I hope I've posted in the correct section. 
For a couple of weeks now I've had a little cat hanging around outside house. It doesn't seem bothered about my labrador or my other two cats, in fact they sniff each others faces and seem very friendly. 
I have fed this cat a couple of times and it seems to be starving. It looks fairly thin (no belly fat, can feel prominent ribs and hip bones) and just a bit dirty. Today it's raining and it seems more desperate than ever to come into the house! 
I've just asked my partner who is at work to print off paper collars but what do I do in the meantime? I want to let the cat in to the warm house but I have two cats who may not appreciate it very much, a dog and a baby. I've no idea about fleas/worms etc but I feel so sorry for it. Please help!


----------



## Ceiling Kitty (Mar 7, 2010)

If you are able to handle the cat, your first port of call is the vet so he can be scanned for a chip. If he's not chipped, or the owner cannot be contacted, then I'd try the paper collars, posters, FB notice and knocking on doors.


----------



## moggie14 (Sep 11, 2013)

Must agree with @Ceiling Kitty. You don't want to upset your cats or put them in danger of catching something nasty. Whilst you are sorting out the above, is there a garage or shed outside you could allow the stray to shelter in? You could pop in a box and some blankets or hay.


----------



## Canarie (Sep 4, 2013)

Do you not have a rescue place near to you that you could take the cat?

Canarie


----------



## Wiz201 (Jun 13, 2012)

I'd build a little shelter, nothing much could be a shed or a pile of boxes. But I agree if you can handle the cat, take it to the vets.
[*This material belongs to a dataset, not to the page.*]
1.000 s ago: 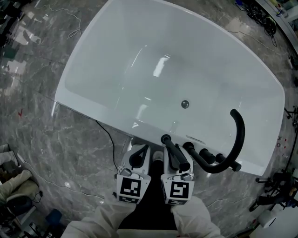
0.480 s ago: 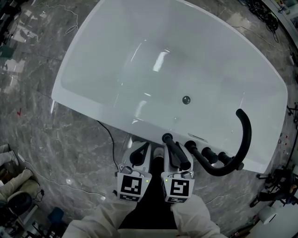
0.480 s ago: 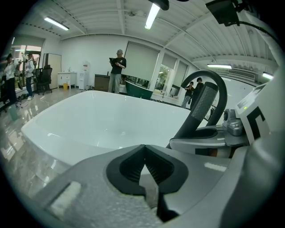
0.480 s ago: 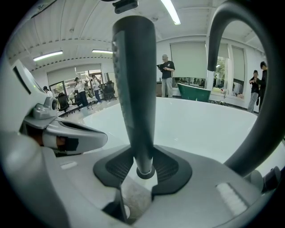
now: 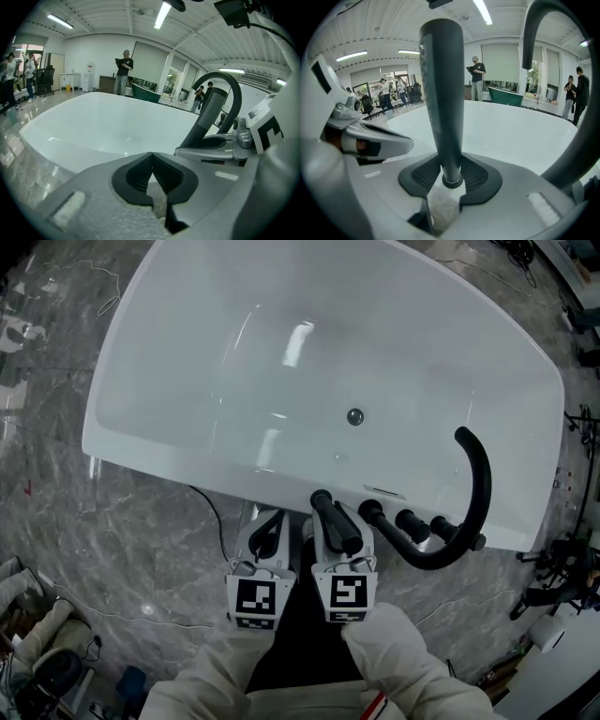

If its thin and dirty the poor thing must have been out for a while and is probably a genuine stray


----------



## Simons cats (Nov 4, 2014)

Take it to the vets, get a chip and health check then you'll be able to make a decision

(Let it in / let it in - subliminal message )


----------



## Zaragauhar (Feb 25, 2016)

Hi mickey what kind of color is the cat?because I've lost my beloved cat just the picture on the left . Please let me know , hoping to hear from you soon


----------